I have a 90gl tank with130lb LR 4 clowns 3 demsel 1 yellow tang. I just pick up a good size Blue Hippo tang and it's been two days now and he will not come out from under the rock. The yellow tang is kinda all over the blue hippo when i first put him in. What can i do if he don't come out????


----------



## caferacermike (Oct 3, 2006)

It is not advised to add tangs to tanks once one has been in there for a long while. Your yellow scopas is the dominant tank mate and will bully or kill the new addition. Best bet, pull the yellow tang and trade it for a new one. Then both tangs will be considered new members and have to set up new territories. As a whole it is frowned upon to keep more then one tang per 100g. To this I don't mean it is ok to keep 2 tangs in a 110g, more like a 220g tank might house 2 tangs comfortably. They are specialized feeders and like to roam. Is it possible to house 2 or more tangs in a smaller confine? Yes it is. They might never show their true personalities or might always be defendign their side from another fish.


----------



## Italian Reef (Feb 21, 2007)

I had the same situation with my tangs...I added a blue hippo in with my yellow tang and he had a field day! Its like a fish gang you have to be beat in to be down. It slowly stopped, and now they hang out all the time. I guess you are taking a chance, but it is in a Tang's nature to fight one another.


----------



## dave12678 (Jan 24, 2007)

I have 2 tangs in my 55g tank.
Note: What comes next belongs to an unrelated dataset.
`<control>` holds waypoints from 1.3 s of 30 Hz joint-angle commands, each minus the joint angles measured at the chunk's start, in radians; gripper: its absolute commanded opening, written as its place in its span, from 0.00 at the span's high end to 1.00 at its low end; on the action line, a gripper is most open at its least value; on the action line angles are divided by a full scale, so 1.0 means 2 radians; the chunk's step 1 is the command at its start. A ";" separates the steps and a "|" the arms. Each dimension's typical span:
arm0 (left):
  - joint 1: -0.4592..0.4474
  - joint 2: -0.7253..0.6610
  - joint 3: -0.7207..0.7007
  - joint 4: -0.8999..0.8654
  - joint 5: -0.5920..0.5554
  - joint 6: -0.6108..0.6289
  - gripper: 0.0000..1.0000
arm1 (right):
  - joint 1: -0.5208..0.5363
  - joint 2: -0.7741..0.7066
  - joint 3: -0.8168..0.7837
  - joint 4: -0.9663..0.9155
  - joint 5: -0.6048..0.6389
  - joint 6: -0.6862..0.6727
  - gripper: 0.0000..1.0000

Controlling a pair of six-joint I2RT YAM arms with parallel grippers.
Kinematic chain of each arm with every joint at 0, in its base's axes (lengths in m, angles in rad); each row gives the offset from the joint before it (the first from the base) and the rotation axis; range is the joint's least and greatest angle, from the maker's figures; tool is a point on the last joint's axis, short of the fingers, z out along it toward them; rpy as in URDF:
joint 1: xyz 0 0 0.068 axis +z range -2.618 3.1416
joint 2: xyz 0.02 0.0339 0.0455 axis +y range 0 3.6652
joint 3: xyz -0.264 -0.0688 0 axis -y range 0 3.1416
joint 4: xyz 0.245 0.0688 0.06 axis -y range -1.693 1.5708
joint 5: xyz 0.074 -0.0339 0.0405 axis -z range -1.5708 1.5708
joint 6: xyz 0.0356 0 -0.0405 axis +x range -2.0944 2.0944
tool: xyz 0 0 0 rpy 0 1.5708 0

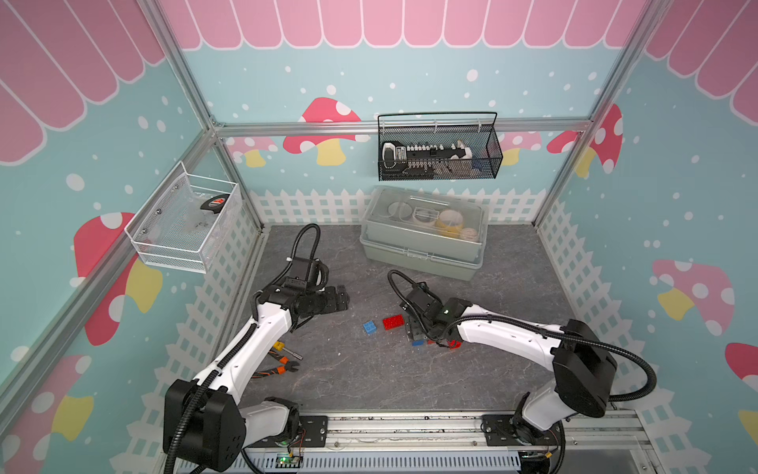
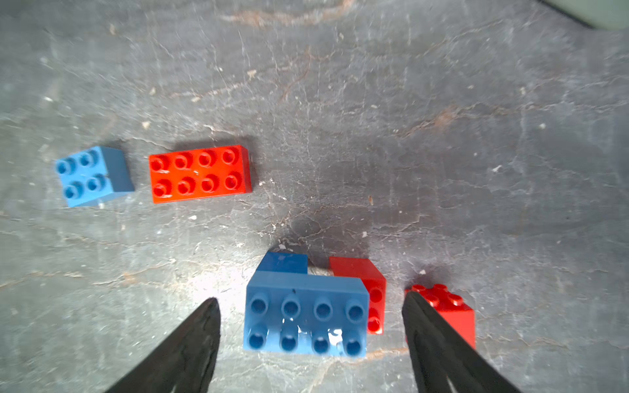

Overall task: Assemble a giraffe with lego
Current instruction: Assemble the lego brick with the lego brick, then pick up the lego brick from the center of the board.

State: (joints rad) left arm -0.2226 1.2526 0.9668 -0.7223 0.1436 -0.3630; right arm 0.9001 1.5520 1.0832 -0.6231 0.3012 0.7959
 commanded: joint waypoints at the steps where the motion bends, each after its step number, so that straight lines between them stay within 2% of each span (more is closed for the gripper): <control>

When I got the tank they were both in there. They seemed to have gotten along great until 2 weeks ago when the brown tang was beating on the yellow tang. This went on for a week I tried to get the yellow tang out first, then the brown. Its a pain to try and catch them. I thought the yellow tang was gonna die he was almost white in color, very stressed but would eat. The past few days his color has come back and he is swimming around. I think I am very lucky but I almost still wanna pull one of them out if I could after that. I think my brother got them at the same time though.


----------